Park Gyuhee, Koh Junho, Kim Jisong, Moon Jun, Choi Jun Won
Department of Electrical Engineering, Hanyang University, Seoul 04763, Republic of Korea.
Department of Electrical and Computer Engineering, College of Liberal Studies, Seoul National University, Seoul 08826, Republic of Korea.
Sensors (Basel). 2024 Jul 18;24(14):4667. doi: 10.3390/s24144667.
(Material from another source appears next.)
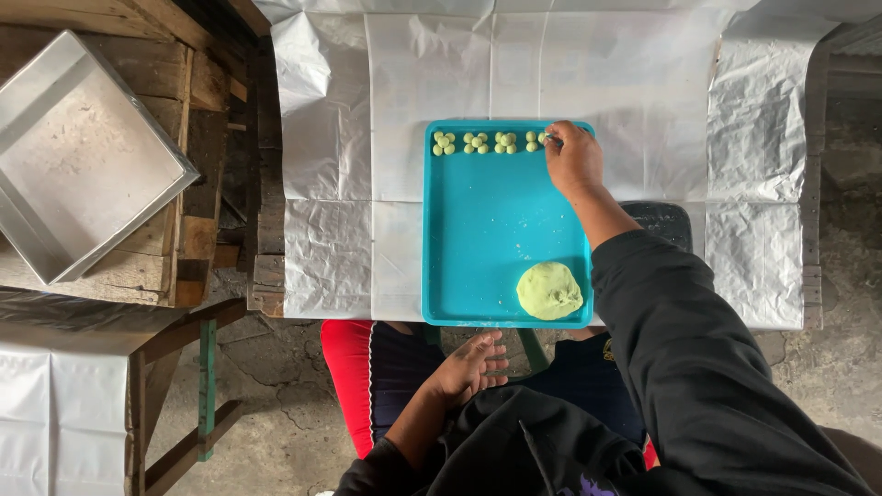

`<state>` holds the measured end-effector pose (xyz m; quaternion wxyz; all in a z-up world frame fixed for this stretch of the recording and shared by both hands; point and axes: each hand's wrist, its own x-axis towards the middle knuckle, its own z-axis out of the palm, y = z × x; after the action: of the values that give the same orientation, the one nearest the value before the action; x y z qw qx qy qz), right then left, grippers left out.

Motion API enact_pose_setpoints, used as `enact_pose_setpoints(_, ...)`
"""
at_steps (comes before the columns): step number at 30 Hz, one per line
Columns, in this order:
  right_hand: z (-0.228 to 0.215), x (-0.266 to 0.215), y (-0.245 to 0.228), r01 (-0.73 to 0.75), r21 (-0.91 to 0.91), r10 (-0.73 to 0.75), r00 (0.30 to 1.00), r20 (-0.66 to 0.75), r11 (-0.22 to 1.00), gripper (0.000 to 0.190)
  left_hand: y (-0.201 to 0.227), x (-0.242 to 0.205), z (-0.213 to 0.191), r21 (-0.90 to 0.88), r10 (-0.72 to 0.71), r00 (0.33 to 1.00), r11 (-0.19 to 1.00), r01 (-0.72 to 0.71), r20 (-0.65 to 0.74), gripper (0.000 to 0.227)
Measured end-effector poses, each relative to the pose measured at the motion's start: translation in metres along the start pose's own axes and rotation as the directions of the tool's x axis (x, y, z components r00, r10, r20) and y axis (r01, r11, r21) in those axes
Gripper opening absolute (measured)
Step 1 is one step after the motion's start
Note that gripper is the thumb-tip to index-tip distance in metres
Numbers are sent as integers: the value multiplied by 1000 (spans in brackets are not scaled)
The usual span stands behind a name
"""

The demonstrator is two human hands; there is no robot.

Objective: The person sits on the floor and repeatedly pinches small portions of a light green dough mass, rolls them into small balls between their palms, and places them in a row on a blue tray. A digital scale and a metal baking pan are visible on the table.

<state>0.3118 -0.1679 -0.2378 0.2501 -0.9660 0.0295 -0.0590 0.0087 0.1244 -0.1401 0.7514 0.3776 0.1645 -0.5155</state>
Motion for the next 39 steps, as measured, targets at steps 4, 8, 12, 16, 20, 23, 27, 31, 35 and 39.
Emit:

Recently, the growing demand for autonomous driving in the industry has led to a lot of interest in 3D object detection, resulting in many excellent 3D object detection algorithms. However, most 3D object detectors focus only on a single set of LiDAR points, ignoring their potential ability to improve performance by leveraging the information provided by the consecutive set of LIDAR points. In this paper, we propose a novel 3D object detection method called temporal motion-aware 3D object detection (TM3DOD), which utilizes temporal LiDAR data. In the proposed TM3DOD method, we aggregate LiDAR voxels over time and the current BEV features by generating motion features using consecutive BEV feature maps. First, we present the temporal voxel encoder (TVE), which generates voxel representations by capturing the temporal relationships among the point sets within a voxel. Next, we design a motion-aware feature aggregation network (MFANet), which aims to enhance the current BEV feature representation by quantifying the temporal variation between two consecutive BEV feature maps. By analyzing the differences and changes in the BEV feature maps over time, MFANet captures motion information and integrates it into the current feature representation, enabling more robust and accurate detection of 3D objects. Experimental evaluations on the nuScenes benchmark dataset demonstrate that the proposed TM3DOD method achieved significant improvements in 3D detection performance compared with the baseline methods. Additionally, our method achieved comparable performance to state-of-the-art approaches.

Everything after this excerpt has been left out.